╭──

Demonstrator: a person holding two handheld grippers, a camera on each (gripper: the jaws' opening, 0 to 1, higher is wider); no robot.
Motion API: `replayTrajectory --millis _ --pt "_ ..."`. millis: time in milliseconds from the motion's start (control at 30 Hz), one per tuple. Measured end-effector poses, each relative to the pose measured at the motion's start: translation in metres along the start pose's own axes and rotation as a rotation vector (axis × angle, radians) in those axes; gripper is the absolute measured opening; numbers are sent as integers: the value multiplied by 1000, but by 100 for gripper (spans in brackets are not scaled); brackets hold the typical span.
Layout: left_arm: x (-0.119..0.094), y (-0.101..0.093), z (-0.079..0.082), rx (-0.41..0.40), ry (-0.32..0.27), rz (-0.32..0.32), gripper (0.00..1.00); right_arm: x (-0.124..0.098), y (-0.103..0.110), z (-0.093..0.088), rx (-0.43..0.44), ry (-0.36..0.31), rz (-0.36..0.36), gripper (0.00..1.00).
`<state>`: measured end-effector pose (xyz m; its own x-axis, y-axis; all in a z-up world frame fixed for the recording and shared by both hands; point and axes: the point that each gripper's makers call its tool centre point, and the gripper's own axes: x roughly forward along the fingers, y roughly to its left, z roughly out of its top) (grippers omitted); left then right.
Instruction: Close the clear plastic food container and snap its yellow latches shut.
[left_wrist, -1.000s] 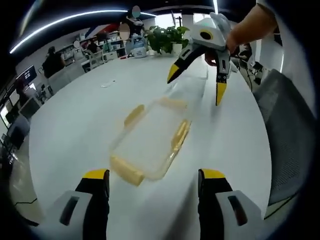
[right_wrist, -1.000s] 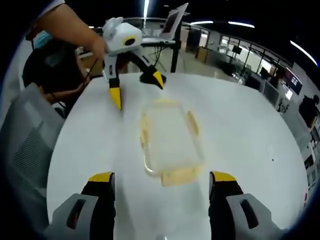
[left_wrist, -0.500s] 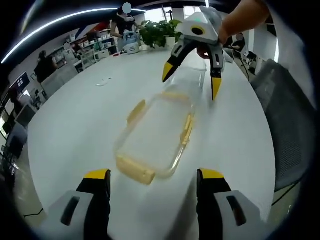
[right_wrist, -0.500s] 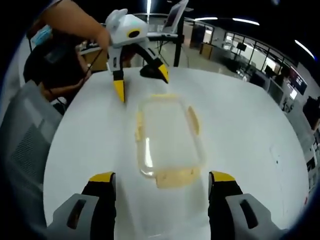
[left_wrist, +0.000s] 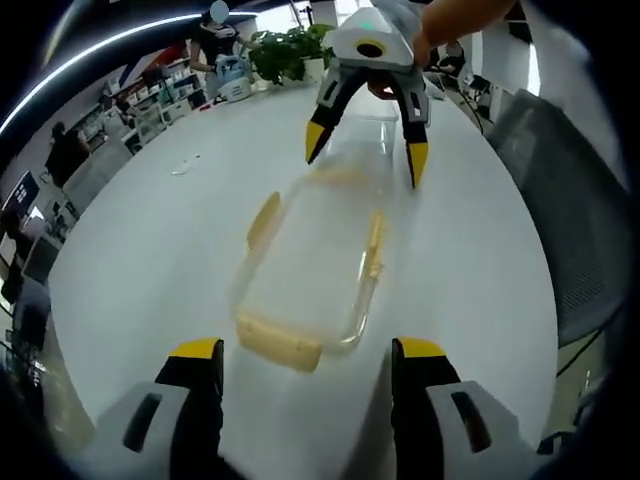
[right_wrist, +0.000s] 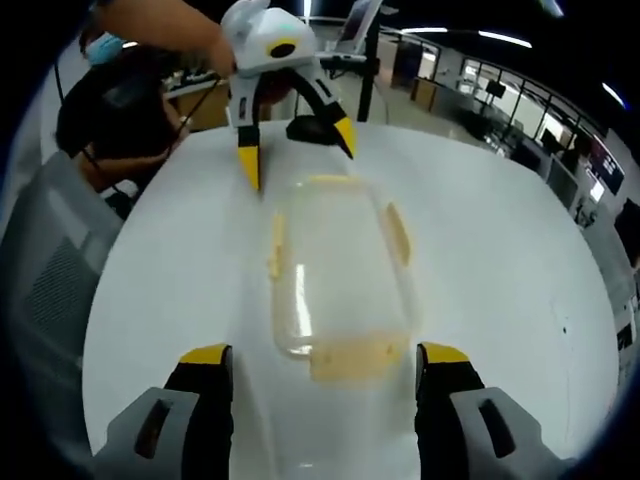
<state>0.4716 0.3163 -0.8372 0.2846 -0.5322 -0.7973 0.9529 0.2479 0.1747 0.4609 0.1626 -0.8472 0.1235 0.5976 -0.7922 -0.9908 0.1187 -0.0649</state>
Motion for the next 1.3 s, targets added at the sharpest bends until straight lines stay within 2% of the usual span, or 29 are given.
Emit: replayTrajectory --millis 200,467,633,733,1033,1067,1133,1300 --pt "1 1 -2 60 33 -29 68 6 -2 -1 -15 14 3 75" --pt "9 5 -2 93 54 -61 66 7 -9 -6 -34 51 -1 72" --pt "11 7 -4 139 72 -94 63 8 -11 -4 -21 57 14 70" --pt "12 10 -5 146 79 -103 61 10 -11 -8 -33 78 22 69" --pt "17 15 -3 161 83 -128 57 13 -12 -7 -3 85 51 68" --pt "19 14 -2 145 80 -136 56 13 -12 -7 4 85 54 68" --pt "19 9 -2 173 80 -172 53 13 -13 -7 12 87 59 68" --pt "19 9 -2 159 77 -198 51 13 -15 -7 10 98 65 62"
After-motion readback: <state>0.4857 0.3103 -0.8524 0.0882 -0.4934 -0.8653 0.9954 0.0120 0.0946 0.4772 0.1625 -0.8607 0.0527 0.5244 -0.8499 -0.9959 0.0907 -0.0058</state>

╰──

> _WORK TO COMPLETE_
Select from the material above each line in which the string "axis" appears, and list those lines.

> _SOLUTION TO THIS TASK_
Motion API: `replayTrajectory --millis _ --pt "_ ..."`. millis: time in milliseconds from the motion's start (control at 30 Hz), one per tuple. Measured end-effector poses, each relative to the pose measured at the motion's start: translation in metres along the start pose's own axes and rotation as a rotation vector (axis × angle, radians) in those axes; gripper is the absolute measured opening; numbers are sent as integers: the value multiplied by 1000, but by 100 for gripper (spans in brackets are not scaled); brackets hold the typical span.
`<state>`: measured end-effector pose (xyz m; its own x-axis, y-axis; all in a z-up world frame fixed for the recording and shared by both hands; point and axes: the point that each gripper's makers call its tool centre point, and the gripper's own axes: x roughly forward along the fingers, y roughly to its left, z roughly out of its top) (grippers omitted); left then right.

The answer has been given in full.